Inside Housing opinion piece on shared ownership by Sue Shirt, Executive Director Customer Experience
There are a number of important issues raised in the consultation from housing secretary Robert Jenrick on a potential “new national model for shared ownership”.
First, shared ownership has been fundamentally unchanged for the 40 years it has existed. At Stonewater, we acquired our first shared ownership home in the 1980s, so it is time to explore what fit the needs of a modern housing market and customer aspirations.
Stonewater supports improving access to homeownership as a choice of tenure alongside other affordable rented homes. What is important is making sure that any alterations to the shared ownership model do truly enhance access for customers, as well as ensure housing associations are able to continue building more shared ownership homes.
Second, the idea of reducing staircasing requirements and challenging whether some of the costs incurred in staircasing can be reduced is a good one.
At present, shared owners can staircase in increments of a minimum of 10%.
To date, Stonewater has provided 2,500 shared ownership homes, with 1,000 more planned over the next three years. In our experience, the cost to a shared owner per transaction is usually around £1,000.
This is mainly made up of their own legal costs, valuation and any fees required to adjust their lending requirements. As with all shared owners, it also includes Stonewater’s administration costs and legal fees.
We are very conscious of the cost barriers around shared ownership and already offer £500 cash back on any staircasing transaction.
We are also exploring the provision of a maintenance package for shared owners to purchase at an annual fee that will cover the cost of labour for any repairs required to their homes.
However, we find that, even with incentives, only around 5% of customers currently staircase each year. They mainly do so at the point of sale in order to open the property up to the wider housing market and exit.
The government’s idea of a customer savings account that when it reaches 1% of the value of their home is used to buy 1% equity is very appealing.
We would be really interested to work with the government to explore how this could be made to work in practice.
Another interesting approach is one taken by Metropolitan Thames Valley, where their shared owners are given the opportunity to overpay their rent in return for an annual 1% increase in equity.
On some of the other key proposed changes, we see no real issue for us in abolishing the eight-week pre-emption clause. In practice we rarely hold our shared owners to this and allow them to market the homes in the traditional way much earlier.
Replacing this approach with a first refusal seems sensible – we think 10 days is reasonable. If we decide to buy back a home, the fastest we could do this would be eight weeks, but 16 weeks would be much more realistic to accommodate the often unpredictable delays encountered during the sale process.
On the use of a house price inflation-based model for valuation, this could work. There are two obvious caveats. One would be the likely increase in appeals by shared owners over the valuation of their home, as a house price inflation-based approach may well over-value it.
A second issue would be that if or when shared ownership becomes a significant part of a local market, valuations may still be needed, otherwise the valuation of the home would influence the House Price Index rather than follow it.

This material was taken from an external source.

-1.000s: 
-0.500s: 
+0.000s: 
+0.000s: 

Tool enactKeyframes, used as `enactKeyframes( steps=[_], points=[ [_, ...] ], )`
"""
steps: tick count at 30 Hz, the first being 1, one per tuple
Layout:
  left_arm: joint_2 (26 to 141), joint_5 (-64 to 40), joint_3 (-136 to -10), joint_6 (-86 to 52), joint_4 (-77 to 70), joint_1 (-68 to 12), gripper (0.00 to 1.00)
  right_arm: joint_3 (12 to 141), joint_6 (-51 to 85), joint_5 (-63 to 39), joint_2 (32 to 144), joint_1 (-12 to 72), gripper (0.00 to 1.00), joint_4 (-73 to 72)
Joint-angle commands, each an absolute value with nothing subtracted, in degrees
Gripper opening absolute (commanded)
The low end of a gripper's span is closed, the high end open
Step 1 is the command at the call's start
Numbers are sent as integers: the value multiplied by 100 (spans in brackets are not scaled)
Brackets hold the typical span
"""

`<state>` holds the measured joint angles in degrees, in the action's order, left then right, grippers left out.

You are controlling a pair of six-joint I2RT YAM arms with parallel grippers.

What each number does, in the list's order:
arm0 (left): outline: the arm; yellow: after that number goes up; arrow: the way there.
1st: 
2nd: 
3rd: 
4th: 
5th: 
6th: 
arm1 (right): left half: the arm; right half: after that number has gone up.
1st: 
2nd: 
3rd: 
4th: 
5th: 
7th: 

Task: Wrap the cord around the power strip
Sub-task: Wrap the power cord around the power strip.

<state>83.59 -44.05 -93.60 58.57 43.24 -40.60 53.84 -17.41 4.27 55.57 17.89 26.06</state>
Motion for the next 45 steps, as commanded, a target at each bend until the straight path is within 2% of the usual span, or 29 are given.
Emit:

A final point concerns the introduction of a new shared ownership model.
If the new approach applies only to new shared ownership properties, there is a danger of creating a two-tier shared ownership system, with existing shared ownership homes potential being devalued as a result.
However, if the scheme is applied to new as well as existing homes, this will affect the financial modelling housing associations have carried out to make existing schemes stack up.
Whatever approach the government decides on, its introduction will need to be carefully considered. We look forward to working together on delivering solutions.